Using the records underneath, tally the lines where the word "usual" appears and please give only the count.

──────── Recorded data

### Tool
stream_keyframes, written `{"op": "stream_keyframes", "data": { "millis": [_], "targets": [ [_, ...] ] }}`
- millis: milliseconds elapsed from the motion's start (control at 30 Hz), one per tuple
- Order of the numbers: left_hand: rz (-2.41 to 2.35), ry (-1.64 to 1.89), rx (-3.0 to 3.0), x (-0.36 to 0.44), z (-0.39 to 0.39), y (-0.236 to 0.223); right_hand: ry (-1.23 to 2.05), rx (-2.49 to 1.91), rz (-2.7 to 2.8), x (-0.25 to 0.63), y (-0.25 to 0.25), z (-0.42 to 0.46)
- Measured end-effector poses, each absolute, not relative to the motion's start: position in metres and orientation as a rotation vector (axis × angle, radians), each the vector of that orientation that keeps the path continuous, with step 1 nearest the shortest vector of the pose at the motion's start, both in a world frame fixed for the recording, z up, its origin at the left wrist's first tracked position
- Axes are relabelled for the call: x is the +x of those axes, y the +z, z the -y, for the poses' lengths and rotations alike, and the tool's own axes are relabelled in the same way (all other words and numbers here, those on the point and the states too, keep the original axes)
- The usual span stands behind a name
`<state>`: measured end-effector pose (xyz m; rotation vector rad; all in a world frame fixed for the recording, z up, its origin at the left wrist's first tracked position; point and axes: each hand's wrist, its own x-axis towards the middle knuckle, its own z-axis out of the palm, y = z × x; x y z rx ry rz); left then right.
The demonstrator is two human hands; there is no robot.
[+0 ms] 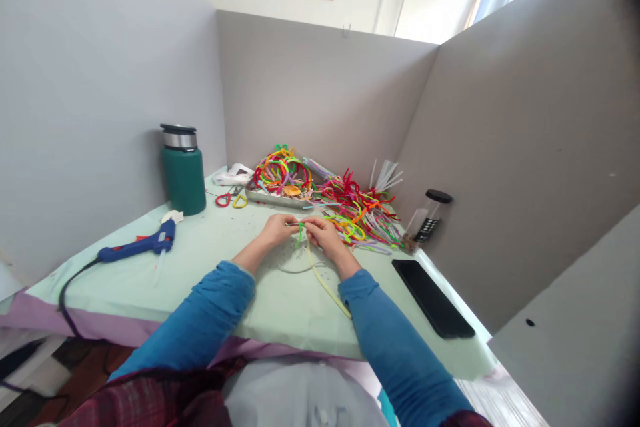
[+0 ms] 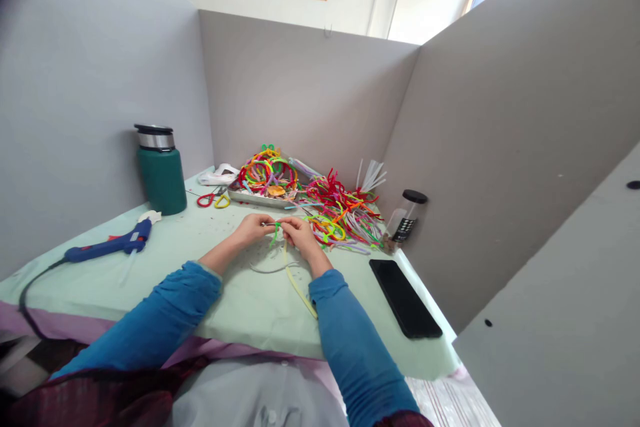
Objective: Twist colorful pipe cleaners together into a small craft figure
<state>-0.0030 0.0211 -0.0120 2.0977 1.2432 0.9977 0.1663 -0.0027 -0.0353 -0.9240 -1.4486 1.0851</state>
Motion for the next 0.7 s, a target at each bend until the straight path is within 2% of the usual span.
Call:
{"op": "stream_keyframes", "data": {
  "millis": [700],
  "targets": [
    [-1.247, 0.953, 2.074, -0.0013, -0.0154, -0.0087, 1.091, -0.929, 1.435, 0.165, -0.0359, 0.0025]
  ]
}}
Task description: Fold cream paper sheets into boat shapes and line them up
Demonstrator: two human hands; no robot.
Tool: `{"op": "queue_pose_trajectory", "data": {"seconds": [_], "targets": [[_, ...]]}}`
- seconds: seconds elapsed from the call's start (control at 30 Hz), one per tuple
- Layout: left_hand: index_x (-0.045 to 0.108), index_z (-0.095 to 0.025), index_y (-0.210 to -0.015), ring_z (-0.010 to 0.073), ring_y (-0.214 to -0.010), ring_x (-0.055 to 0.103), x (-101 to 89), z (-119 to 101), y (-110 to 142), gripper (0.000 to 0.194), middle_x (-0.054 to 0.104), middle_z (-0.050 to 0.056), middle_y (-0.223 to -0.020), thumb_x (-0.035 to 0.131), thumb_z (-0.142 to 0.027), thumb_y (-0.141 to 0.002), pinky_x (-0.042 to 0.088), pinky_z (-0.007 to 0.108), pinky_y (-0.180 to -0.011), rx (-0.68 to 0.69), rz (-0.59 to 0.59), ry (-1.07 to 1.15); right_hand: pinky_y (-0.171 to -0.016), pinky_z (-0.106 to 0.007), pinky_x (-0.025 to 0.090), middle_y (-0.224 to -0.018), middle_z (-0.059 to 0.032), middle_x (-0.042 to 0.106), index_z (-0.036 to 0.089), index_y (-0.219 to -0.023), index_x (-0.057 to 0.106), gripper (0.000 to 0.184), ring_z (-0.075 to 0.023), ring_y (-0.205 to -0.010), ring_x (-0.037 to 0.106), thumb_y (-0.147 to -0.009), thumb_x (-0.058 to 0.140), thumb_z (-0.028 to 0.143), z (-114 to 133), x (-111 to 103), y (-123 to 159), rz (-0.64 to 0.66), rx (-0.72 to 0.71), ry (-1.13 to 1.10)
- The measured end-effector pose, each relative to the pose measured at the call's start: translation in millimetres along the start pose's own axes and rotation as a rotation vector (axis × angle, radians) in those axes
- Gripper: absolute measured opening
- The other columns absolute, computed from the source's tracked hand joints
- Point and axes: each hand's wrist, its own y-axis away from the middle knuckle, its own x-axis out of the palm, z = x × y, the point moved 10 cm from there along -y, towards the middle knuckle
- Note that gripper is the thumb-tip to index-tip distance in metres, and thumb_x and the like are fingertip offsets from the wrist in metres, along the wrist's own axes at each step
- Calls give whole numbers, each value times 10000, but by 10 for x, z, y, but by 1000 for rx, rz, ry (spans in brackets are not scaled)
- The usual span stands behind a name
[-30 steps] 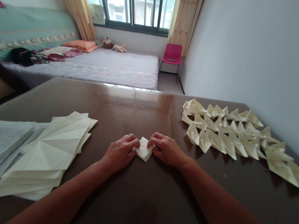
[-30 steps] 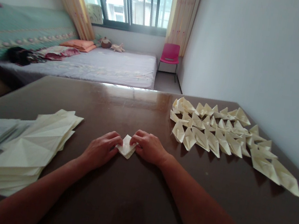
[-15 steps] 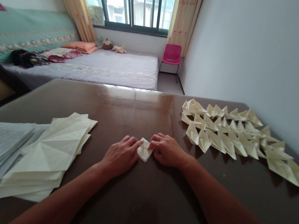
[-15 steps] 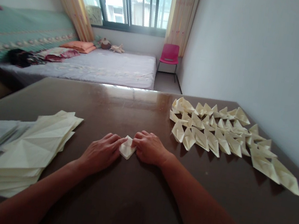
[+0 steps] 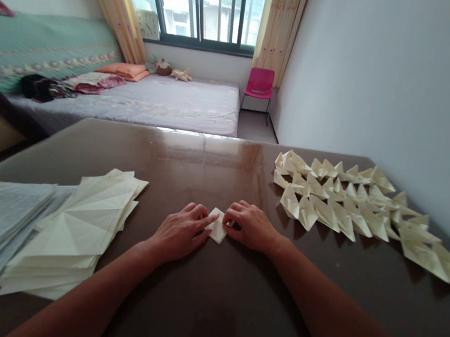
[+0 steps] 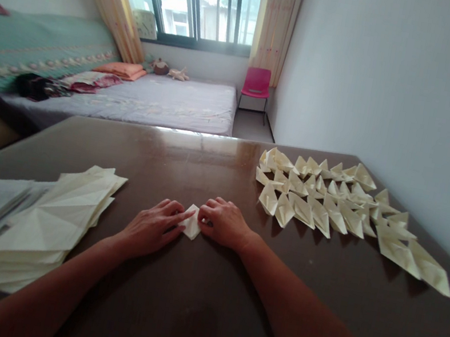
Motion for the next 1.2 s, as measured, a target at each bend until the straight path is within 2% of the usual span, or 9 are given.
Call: {"op": "queue_pose_trajectory", "data": {"seconds": [0.1, 0.23, 0.37, 0.5, 0.7, 0.83, 0.93, 1.1, 1.2], "targets": [[608, -329, -1180, 185, -932, 496, -50, -30, 34, 306, 582, 39, -1000, 441, -367, -927, 473, 274, -736, 70, -5, 31, -747, -284, 394, -906, -40, 625, 224, -916, 663, 119, -172, -856, 530, -856, 593, 299, -10, -4, 0, -6, -12, -40], [665, -284, -1042, 191, -960, 500, -70, -78, 41, 257, 595, 48, -984, 454, -378, -932, 467, 303, -799, 133, -21, 10, -813, -293, 395, -996, -32, 634, 280, -1027, 678, 209, -165, -912, 527, -874, 550, 218, 130, 10, 28, 7, -164, -70], [663, -239, -1010, 197, -989, 502, -70, -100, 29, 264, 602, 60, -985, 445, -372, -942, 455, 319, -845, 174, -40, -2, -814, -303, 393, -978, -11, 658, 299, -961, 712, 250, -170, -892, 519, -863, 521, 171, 178, 52, 54, 54, -225, -45], [653, -206, -973, 179, -920, 521, -33, -171, 42, 297, 613, 61, -920, 373, -305, -974, 455, 301, -813, 256, 12, -35, -840, -305, 410, -1016, 9, 669, 308, -969, 713, 318, -171, -918, 526, -823, 508, 114, 179, 40, 64, 82, -246, -89], [636, -194, -1033, 176, -924, 539, -27, -146, 102, 261, 625, 73, -960, 388, -231, -965, 465, 295, -814, 328, 35, 17, -866, -307, 443, -1009, -13, 673, 270, -1001, 705, 273, -173, -939, 549, -791, 568, 163, 149, -16, 61, 35, -205, -168], [652, -197, -969, 157, -909, 559, -52, -7, 109, 274, 638, 65, -985, 380, -219, -961, 460, 271, -808, 269, 12, 122, -864, -310, 450, -1009, -23, 671, 270, -990, 707, 259, -175, -946, 552, -791, 581, 162, 129, -1, 59, 28, -185, -172], [643, -209, -916, 156, -900, 563, -48, 101, 79, 221, 640, 45, -963, 427, -249, -936, 453, 269, -802, 139, -22, 167, -862, -302, 450, -1007, -18, 670, 276, -988, 705, 259, -169, -946, 549, -796, 579, 154, 110, 15, 52, 22, -179, -178], [569, -209, -913, 187, -895, 542, -20, 233, 53, 92, 612, 26, -903, 494, -247, -876, 448, 299, -756, -145, -99, 73, -871, -298, 441, -1004, -9, 667, 273, -972, 703, 231, -166, -936, 539, -815, 570, 168, 105, 38, 42, 19, -181, -162], [557, -214, -845, 184, -880, 535, -20, 206, 48, 85, 600, 17, -872, 483, -240, -877, 441, 287, -706, -155, -65, 16, -875, -296, 434, -1011, -11, 664, 271, -985, 703, 255, -167, -942, 536, -818, 556, 146, 109, 48, 41, 22, -180, -147]]}}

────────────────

» Response box
4